### Task requirements
Would you copy the lines below exactly and omit the images?

### Dataset content
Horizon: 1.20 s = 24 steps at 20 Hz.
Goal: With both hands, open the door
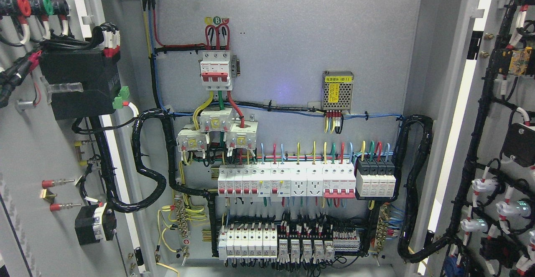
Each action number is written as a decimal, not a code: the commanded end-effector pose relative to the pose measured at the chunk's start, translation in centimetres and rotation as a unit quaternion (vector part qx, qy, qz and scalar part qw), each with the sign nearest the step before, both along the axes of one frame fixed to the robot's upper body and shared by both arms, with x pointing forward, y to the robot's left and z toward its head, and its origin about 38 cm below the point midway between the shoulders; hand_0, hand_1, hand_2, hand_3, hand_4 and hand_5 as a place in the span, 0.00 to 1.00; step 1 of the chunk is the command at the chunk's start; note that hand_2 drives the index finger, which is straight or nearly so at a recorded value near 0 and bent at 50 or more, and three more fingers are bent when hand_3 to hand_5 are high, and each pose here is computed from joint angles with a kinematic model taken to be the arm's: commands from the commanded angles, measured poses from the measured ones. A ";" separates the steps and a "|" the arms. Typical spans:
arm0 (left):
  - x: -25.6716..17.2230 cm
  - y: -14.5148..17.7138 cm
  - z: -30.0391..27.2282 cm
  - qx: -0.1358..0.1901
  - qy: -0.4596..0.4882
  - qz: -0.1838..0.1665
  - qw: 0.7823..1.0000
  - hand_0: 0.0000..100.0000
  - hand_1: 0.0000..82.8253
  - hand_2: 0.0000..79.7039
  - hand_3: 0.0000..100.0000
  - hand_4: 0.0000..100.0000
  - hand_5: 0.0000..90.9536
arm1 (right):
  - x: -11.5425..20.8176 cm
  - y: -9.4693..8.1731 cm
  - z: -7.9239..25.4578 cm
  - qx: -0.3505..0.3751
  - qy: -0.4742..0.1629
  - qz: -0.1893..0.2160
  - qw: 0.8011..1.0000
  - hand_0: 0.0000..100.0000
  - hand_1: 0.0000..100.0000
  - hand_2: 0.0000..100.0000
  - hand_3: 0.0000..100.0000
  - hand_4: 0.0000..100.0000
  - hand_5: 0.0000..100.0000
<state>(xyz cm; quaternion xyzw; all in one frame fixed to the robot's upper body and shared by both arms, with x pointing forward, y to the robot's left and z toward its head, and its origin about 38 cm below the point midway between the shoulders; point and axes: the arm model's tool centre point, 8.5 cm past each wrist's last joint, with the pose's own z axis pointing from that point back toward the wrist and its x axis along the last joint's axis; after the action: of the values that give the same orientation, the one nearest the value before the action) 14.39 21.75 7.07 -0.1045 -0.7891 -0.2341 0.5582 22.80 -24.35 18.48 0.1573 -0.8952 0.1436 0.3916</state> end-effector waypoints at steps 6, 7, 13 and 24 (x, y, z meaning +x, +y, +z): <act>3.4 0.3 5.0 -0.020 -0.106 0.023 0.994 0.00 0.00 0.00 0.00 0.04 0.00 | -0.9 -0.5 0.6 -0.005 -0.017 0.001 1.000 0.00 0.00 0.00 0.00 0.00 0.00; 3.6 0.2 5.2 -0.021 -0.110 0.024 0.993 0.00 0.00 0.00 0.00 0.04 0.00 | -0.8 -0.6 0.7 -0.007 -0.018 0.002 1.000 0.00 0.00 0.00 0.00 0.00 0.00; 4.4 0.0 6.8 -0.043 -0.158 0.024 0.986 0.00 0.00 0.00 0.00 0.04 0.00 | -0.1 -1.2 1.4 0.003 -0.018 0.010 1.000 0.00 0.00 0.00 0.00 0.00 0.00; 6.6 -0.5 8.7 -0.055 -0.206 0.025 0.977 0.00 0.00 0.00 0.00 0.04 0.00 | 0.7 -2.5 2.2 0.005 -0.016 0.019 1.000 0.00 0.00 0.00 0.00 0.00 0.00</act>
<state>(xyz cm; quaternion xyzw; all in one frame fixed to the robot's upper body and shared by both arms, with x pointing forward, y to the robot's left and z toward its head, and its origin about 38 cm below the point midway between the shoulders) 20.19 22.25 14.48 -0.0582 -0.8874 -0.2039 0.4093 23.10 -25.90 20.09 0.1715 -0.9011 0.1349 0.3746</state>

### Response area
Horizon: 1.20 s = 24 steps at 20 Hz.
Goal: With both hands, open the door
Each action number is written as a decimal, not a code: the commanded end-effector pose relative to the pose measured at the chunk's start, translation in centimetres and rotation as a unit quaternion (vector part qx, qy, qz and scalar part qw), each with the sign nearest the step before, both along the axes of one frame fixed to the robot's upper body and shared by both arms, with x pointing forward, y to the robot's left and z toward its head, and its origin about 38 cm below the point midway between the shoulders; hand_0, hand_1, hand_2, hand_3, hand_4 and hand_5 as a place in the span, 0.00 to 1.00; step 1 of the chunk is the command at the chunk's start; note that hand_2 drives the index finger, which is straight or nearly so at a recorded value near 0 and bent at 50 or more, and three more fingers are bent when hand_3 to hand_5 are high, and each pose here is computed from joint angles with a kinematic model taken to be the arm's: commands from the commanded angles, measured poses from the measured ones. A ";" separates the steps and a "|" the arms. Typical spans:
arm0 (left):
  - x: -25.6716..17.2230 cm
  - y: -14.5148..17.7138 cm
  - z: -30.0391..27.2282 cm
  - qx: -0.1358..0.1901
  - qy: -0.4596..0.4882
  - qz: -0.1838..0.1665
  - qw: 0.7823..1.0000
  - hand_0: 0.0000..100.0000
  - hand_1: 0.0000..82.8253
  - hand_2: 0.0000..79.7039
  - hand_3: 0.0000..100.0000
  - hand_4: 0.0000..100.0000
  - hand_5: 0.0000..90.9536
arm1 (right):
  - x: -11.5425..20.8176 cm
  - y: -9.4693..8.1731 cm
  - z: -7.9239..25.4578 cm
  - qx: -0.3505..0.3751
  - qy: -0.4742..0.1629
  - qz: -0.1893..0.2160
  - qw: 0.8011..1.0000
  - hand_0: 0.0000..100.0000
  - hand_1: 0.0000..100.0000
  - hand_2: 0.0000..100.0000
  - hand_3: 0.0000..100.0000
  - hand_4: 0.0000..100.0000
  - hand_5: 0.0000..100.0000
<state>(xyz cm; quaternion xyzw; all in one frame fixed to the robot's upper body and shared by both arms, with x pointing forward, y to the robot's left and z toward its head, and its origin about 38 cm below the point midway between the shoulders; point and axes: the arm model's tool centre point, 8.5 cm past each wrist's last joint, with the pose's own z axis pointing from that point back toward the wrist and its x axis along the last joint's axis; after the action: of the values that give the same orientation, the one nearest the value before the action) 14.39 21.75 7.07 -0.1045 -0.7891 -0.2341 0.5582 22.80 -24.35 18.48 0.1573 -0.8952 0.1436 0.3916</state> end-effector waypoints at steps 6, 7, 13 and 24 (x, y, z meaning +x, +y, +z): <act>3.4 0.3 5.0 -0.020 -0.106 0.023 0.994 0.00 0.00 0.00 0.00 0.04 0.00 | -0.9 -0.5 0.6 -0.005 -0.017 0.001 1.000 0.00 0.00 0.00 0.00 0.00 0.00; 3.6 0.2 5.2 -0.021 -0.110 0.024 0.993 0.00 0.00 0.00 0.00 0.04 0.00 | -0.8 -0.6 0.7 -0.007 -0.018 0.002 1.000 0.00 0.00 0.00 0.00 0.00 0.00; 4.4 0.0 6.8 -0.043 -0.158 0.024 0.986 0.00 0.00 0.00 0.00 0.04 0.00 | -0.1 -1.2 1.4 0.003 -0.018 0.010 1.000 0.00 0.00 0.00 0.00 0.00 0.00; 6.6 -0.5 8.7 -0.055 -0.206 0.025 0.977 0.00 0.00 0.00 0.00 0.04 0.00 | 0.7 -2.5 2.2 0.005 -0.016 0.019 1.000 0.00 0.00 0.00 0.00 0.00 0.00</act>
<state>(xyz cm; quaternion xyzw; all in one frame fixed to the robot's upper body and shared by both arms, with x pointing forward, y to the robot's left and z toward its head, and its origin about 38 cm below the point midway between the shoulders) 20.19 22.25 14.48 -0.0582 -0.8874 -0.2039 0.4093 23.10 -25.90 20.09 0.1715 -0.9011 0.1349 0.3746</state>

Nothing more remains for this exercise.